*** Block opens ***
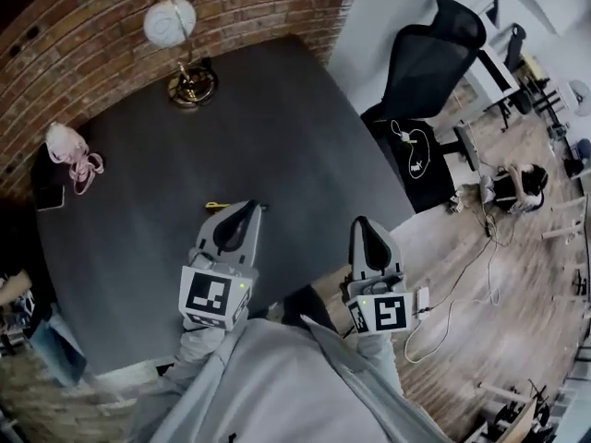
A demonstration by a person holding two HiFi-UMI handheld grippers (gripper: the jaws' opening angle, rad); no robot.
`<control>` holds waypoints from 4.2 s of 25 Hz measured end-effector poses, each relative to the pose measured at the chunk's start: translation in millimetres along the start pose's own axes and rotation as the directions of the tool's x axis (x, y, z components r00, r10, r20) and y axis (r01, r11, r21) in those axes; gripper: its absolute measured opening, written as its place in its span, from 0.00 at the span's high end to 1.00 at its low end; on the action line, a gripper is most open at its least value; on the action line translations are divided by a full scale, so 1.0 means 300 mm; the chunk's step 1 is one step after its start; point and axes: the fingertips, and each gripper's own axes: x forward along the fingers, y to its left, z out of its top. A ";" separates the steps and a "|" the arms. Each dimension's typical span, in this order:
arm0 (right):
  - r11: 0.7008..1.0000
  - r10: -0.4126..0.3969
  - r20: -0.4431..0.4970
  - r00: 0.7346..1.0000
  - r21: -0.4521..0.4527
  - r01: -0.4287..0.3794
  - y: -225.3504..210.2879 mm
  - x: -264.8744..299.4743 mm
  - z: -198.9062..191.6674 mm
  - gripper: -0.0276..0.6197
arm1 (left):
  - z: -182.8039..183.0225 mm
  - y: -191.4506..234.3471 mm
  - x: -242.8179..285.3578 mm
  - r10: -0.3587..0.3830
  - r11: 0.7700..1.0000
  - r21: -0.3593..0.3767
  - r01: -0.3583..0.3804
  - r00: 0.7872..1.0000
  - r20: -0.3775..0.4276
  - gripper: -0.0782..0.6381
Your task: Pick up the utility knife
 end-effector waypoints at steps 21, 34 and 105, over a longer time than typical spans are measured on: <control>0.716 0.693 0.075 0.717 0.046 -0.697 0.177 0.528 0.000 0.93 | -0.016 0.225 -0.136 0.676 0.732 -0.065 -0.679 0.734 -0.064 0.86; 0.707 0.704 0.055 0.708 0.033 -0.706 0.237 0.575 -0.002 0.93 | -0.062 0.300 -0.153 0.675 0.728 -0.082 -0.681 0.732 -0.094 0.86; 0.839 0.541 -0.184 0.821 0.175 -0.514 0.083 0.571 -0.315 0.93 | -0.915 0.191 0.187 -0.243 0.775 0.111 0.622 0.456 -0.856 0.61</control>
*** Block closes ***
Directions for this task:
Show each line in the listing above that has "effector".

Task output:
`<control>` holds waypoints from 4.2 s of 25 Hz measured end-effector poses, each relative to the pose measured at the chunk's start: translation in millimetres along the start pose's own axes and rotation as the directions of the tool's x axis (x, y, z components r00, r10, r20) and y axis (r01, r11, r21) in those axes; gripper: its absolute measured opening, written as its place in its span, from 0.00 at the span's high end to 1.00 at its low end; on the action line, a gripper is most open at its least value; on the action line translations are divided by a full scale, so 1.0 means 300 mm; the chunk's step 1 is one step after its start; point and axes: the fingertips, and each gripper's own axes: x forward along the fingers, y to its left, z out of its top. A ";" separates the steps and a "|" the arms. Each dimension's typical span, in this order:
 end-effector waypoints at steps 21, 34 and 105, over a longer time than typical spans are measured on: <control>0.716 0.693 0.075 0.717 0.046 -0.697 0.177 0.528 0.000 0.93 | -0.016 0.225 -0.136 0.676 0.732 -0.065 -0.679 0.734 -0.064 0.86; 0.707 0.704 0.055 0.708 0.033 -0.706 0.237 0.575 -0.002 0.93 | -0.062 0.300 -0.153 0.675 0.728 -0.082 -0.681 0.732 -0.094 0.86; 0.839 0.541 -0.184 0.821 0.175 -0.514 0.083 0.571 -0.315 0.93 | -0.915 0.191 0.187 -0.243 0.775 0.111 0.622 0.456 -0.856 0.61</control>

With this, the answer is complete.